▶ _GOAL OF THE EXERCISE_: Reproduce, character for character, the lines below from the first through the one with "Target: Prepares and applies". Leave pictures out.
────────────────────
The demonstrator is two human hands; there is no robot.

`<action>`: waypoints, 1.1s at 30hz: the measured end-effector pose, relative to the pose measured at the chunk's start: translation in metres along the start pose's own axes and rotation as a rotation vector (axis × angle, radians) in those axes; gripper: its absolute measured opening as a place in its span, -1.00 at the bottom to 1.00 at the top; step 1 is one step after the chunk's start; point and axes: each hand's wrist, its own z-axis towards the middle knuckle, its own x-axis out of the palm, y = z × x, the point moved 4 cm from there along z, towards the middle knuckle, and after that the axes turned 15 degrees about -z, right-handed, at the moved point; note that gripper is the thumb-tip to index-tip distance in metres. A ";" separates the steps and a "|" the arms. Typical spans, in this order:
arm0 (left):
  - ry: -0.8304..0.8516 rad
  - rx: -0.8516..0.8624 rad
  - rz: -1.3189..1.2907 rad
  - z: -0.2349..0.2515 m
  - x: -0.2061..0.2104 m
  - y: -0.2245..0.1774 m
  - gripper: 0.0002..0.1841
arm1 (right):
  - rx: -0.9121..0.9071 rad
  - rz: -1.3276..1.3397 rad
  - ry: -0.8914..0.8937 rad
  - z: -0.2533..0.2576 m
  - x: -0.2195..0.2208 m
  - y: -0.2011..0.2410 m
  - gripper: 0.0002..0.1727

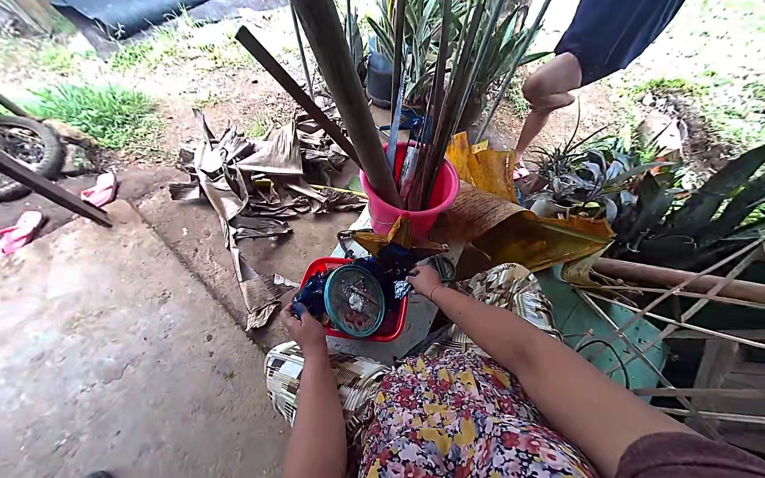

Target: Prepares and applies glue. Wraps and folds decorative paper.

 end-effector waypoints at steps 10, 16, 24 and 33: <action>0.127 -0.129 0.008 0.019 0.003 0.010 -0.24 | -0.468 -0.235 0.118 -0.025 -0.004 0.087 -0.71; 0.451 0.025 0.545 0.000 0.008 0.012 0.41 | -0.624 -0.266 0.463 -0.050 -0.008 0.122 -0.63; 0.282 -0.177 0.440 0.013 -0.002 0.017 0.28 | -0.655 -0.211 0.293 -0.097 -0.162 0.057 -0.62; 0.040 -0.065 0.487 0.017 0.025 0.010 0.12 | -0.472 0.199 -0.445 -0.249 -0.306 -0.137 -0.77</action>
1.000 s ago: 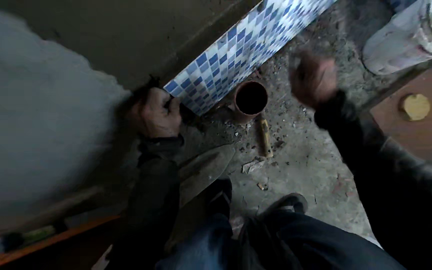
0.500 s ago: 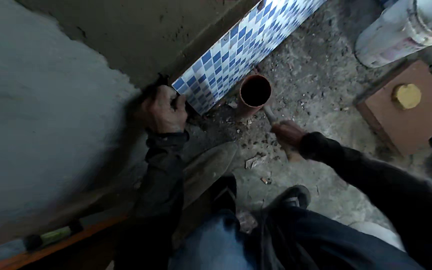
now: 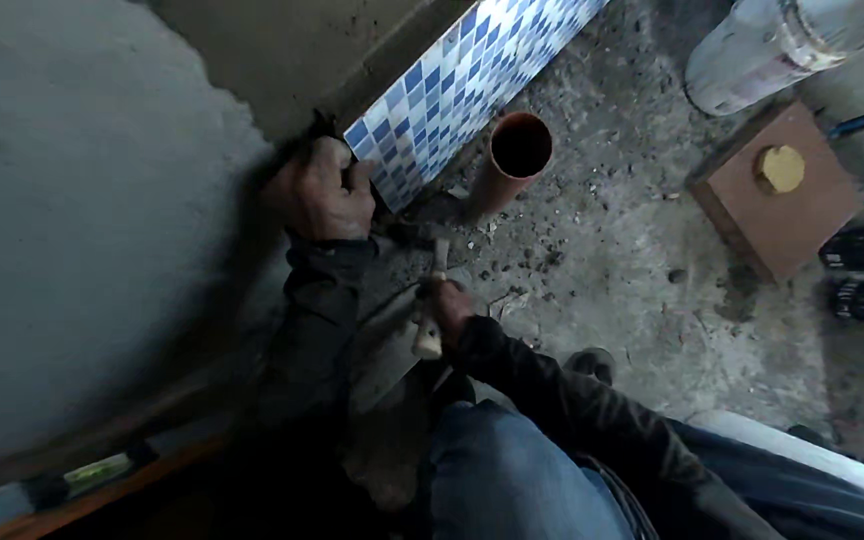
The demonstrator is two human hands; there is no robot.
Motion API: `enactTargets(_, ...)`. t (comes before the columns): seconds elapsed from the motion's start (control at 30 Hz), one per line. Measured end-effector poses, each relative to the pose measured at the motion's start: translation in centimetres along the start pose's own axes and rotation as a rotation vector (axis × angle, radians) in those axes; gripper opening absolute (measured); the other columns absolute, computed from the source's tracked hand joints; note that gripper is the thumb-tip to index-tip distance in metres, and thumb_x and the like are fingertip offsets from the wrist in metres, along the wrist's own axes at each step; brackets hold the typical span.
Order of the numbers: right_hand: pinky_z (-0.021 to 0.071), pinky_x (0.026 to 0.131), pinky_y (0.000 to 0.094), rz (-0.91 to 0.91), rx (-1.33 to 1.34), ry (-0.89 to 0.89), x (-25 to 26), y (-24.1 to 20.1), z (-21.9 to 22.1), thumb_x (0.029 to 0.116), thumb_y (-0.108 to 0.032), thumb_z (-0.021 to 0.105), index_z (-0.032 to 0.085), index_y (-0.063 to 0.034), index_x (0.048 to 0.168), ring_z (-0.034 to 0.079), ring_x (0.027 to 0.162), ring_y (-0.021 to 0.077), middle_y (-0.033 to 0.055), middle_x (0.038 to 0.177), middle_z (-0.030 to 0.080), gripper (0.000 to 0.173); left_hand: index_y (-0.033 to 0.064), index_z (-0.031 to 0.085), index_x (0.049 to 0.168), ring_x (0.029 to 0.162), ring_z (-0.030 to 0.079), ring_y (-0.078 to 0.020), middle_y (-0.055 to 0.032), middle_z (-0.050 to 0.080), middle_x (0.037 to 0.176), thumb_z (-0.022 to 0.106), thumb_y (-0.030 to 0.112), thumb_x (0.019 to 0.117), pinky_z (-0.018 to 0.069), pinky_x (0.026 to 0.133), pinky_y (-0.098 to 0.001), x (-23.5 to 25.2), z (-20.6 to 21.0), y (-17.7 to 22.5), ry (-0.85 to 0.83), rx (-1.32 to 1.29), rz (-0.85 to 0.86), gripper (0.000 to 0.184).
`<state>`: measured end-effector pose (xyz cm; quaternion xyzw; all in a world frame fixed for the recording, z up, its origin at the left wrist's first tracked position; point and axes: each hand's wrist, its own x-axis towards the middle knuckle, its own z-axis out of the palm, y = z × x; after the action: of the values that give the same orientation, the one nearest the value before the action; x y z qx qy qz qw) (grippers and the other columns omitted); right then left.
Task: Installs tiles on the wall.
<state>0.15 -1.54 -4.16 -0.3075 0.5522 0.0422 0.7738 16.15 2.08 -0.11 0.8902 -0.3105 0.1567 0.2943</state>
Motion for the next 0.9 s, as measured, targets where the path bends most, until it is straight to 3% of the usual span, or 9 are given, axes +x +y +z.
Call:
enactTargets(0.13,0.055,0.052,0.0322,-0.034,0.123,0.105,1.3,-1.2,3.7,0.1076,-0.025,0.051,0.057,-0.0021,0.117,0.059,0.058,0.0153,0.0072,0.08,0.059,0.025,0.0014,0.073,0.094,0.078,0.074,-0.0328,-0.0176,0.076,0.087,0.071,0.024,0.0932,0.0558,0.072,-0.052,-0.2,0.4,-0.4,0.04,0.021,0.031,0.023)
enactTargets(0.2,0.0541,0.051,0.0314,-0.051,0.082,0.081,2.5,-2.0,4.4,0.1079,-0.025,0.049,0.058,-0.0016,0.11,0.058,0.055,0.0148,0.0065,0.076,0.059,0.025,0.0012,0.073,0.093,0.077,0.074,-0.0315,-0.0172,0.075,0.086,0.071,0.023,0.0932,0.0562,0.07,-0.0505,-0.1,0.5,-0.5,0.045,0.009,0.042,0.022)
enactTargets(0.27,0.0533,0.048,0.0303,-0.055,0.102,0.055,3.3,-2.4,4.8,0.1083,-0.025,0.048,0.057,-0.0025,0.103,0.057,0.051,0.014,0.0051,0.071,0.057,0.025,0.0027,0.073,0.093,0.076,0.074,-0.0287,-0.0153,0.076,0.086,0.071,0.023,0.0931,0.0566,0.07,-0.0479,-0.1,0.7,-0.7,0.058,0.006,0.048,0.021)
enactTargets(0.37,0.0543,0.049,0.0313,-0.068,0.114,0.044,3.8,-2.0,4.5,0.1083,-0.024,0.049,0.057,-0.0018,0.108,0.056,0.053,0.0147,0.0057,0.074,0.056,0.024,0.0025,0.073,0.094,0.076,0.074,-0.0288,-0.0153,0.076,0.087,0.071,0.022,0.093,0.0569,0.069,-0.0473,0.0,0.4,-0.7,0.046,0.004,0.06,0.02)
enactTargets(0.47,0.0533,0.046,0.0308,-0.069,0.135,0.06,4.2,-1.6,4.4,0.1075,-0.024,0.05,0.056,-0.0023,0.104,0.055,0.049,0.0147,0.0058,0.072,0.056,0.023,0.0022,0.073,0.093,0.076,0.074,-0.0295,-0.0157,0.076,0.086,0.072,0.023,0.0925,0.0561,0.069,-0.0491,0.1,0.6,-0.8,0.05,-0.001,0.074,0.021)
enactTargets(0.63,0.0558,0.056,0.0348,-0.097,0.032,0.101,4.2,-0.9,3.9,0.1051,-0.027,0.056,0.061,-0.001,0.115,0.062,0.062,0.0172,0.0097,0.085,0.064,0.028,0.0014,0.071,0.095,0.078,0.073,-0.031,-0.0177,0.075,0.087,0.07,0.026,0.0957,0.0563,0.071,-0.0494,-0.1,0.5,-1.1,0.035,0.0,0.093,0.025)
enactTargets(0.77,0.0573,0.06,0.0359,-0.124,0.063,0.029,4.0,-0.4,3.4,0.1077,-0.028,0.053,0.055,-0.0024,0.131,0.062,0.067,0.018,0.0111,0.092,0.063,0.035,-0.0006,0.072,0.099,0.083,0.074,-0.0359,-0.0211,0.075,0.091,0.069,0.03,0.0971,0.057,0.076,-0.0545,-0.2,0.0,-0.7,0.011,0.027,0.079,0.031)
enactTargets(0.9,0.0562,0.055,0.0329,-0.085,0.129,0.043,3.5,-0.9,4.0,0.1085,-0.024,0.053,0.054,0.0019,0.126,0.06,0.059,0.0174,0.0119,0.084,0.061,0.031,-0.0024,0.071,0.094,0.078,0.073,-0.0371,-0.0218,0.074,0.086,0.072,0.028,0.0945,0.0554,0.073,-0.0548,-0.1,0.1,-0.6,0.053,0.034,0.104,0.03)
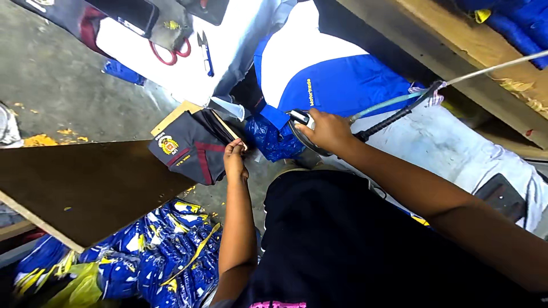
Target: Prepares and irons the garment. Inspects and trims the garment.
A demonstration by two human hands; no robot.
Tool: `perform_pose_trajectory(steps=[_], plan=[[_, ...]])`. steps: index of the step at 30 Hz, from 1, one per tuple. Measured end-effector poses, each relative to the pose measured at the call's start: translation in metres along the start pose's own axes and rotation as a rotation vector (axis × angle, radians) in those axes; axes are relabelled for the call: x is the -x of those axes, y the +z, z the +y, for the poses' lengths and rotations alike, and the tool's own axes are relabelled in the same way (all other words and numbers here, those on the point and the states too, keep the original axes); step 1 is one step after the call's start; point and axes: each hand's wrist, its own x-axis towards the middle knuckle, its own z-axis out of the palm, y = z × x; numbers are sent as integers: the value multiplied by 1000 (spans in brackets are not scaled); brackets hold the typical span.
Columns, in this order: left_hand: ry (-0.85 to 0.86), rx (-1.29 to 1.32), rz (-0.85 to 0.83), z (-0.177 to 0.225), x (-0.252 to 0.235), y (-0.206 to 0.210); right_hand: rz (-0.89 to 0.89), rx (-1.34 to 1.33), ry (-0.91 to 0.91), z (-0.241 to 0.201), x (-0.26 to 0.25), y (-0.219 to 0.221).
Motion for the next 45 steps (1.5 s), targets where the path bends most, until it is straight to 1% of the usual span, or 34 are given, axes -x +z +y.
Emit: perform_pose_trajectory(steps=[3,7,11,14,17,20,23,26,31,34,38,42,45], plan=[[35,-59,-49,11,-5,18,4,-9,-27,2,2,0],[19,-196,-197,22,-5,48,23,-30,-24,31,28,3],[-38,-259,-319,20,-5,70,58,-59,72,80,58,4],[-118,-297,-383,17,-2,76,46,-100,222,106,71,-7],[-171,-251,-361,19,2,84,78,-128,326,116,74,-14],[-200,-152,-315,16,-6,87,101,-131,366,116,61,-12],[-199,-107,-283,16,-12,89,133,-130,356,105,42,-15],[-178,-100,-318,8,-15,89,109,-156,400,88,17,-29],[-178,-79,-309,23,-3,88,145,-227,405,58,-32,-61],[-187,-93,-297,29,6,90,152,-235,372,53,-46,-72],[-184,-85,-271,26,9,93,110,-191,342,60,-32,-67],[-173,-89,-250,23,9,97,118,-152,290,89,6,-46],[-131,-113,-237,26,10,99,129,-165,313,116,41,-38]])
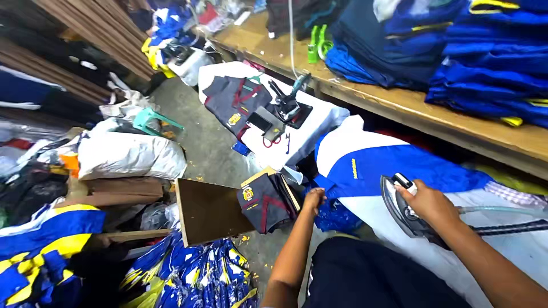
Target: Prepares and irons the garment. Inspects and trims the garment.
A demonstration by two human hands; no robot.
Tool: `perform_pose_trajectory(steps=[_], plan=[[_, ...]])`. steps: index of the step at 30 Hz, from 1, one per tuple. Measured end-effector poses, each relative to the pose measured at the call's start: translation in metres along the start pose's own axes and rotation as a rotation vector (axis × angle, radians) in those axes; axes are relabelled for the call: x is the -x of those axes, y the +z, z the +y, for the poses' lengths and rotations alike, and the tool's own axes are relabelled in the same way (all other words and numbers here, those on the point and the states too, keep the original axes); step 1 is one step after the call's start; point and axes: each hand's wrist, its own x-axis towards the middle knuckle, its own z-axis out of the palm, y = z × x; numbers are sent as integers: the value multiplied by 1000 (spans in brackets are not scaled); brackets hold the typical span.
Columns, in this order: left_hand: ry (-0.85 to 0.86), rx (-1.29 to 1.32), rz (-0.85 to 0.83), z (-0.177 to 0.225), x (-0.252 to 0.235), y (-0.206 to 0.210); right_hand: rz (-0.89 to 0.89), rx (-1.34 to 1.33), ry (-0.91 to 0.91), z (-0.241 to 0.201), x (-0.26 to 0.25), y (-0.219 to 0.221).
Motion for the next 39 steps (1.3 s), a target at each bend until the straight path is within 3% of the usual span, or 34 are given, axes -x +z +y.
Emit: perform_pose_trajectory(steps=[3,12,16,19,23,26,30,32,35,39], plan=[[35,-46,6,1,-1,-2,32,-51,66,42,23,-5],[26,36,41,-12,-10,14,289,-229,534,207,68,-22],[-15,85,56,-5,-4,24,416,-303,687,253,72,-42],[-35,111,14,-3,-8,29,416,-300,721,275,70,-53],[-13,271,3,-6,-17,32,455,-79,699,265,71,-56],[-46,418,-26,-1,-16,32,552,54,429,229,55,-46],[-70,643,-44,19,-5,31,315,53,91,172,2,-3],[-55,684,-24,31,-1,29,297,55,-24,161,-35,24],[-38,692,-6,45,2,17,364,66,-69,163,-88,39],[-41,652,11,61,-9,-6,416,91,35,170,-124,10]])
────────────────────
▶ _RESULT FOR THIS EXERCISE_:
The demonstrator is two human hands; there is no robot.

`<action>`: waypoints, 1.1s at 30hz: the measured end-effector pose, relative to the pose measured at the chunk's start: translation in metres along the start pose's own axes and rotation as a rotation vector (axis × angle, radians) in those axes; gripper: its absolute measured opening as a place in its span, -1.00 at the bottom to 1.00 at the top; step 1 is one step after the chunk's start; point and axes: each hand's wrist, its own z-axis towards the middle knuckle, its own x-axis out of the palm, y = z × x, the point moved 4 cm from there along z, towards the middle knuckle, and after that the axes turned 15 degrees about -z, right-handed, at the moved point; note that gripper is the thumb-tip to index-tip distance in metres. A ";" separates the steps and a "|" the arms. Typical spans, in this order:
arm0 (left):
  - ry: -0.8304..0.8516 rad
  - rx: -0.8516..0.8624 rad
  - rz: -1.3189..1.2907 rad
  - z: -0.2349..0.2515 m
  - x: -0.2061..0.2104 m
  - y: -0.2245..0.1774 m
  - gripper: 0.0002..0.1841
arm1 (right):
  - rx: -0.9121..0.9071 rad
  - rz: -1.3276..1.3397 rad
  - ry: -0.8914..0.8937 rad
  - z: -0.2533..0.2576 m
  - x: -0.2195..0.2208 m
  - y: -0.2011..0.2410 m
  - gripper: 0.0002..0.1727


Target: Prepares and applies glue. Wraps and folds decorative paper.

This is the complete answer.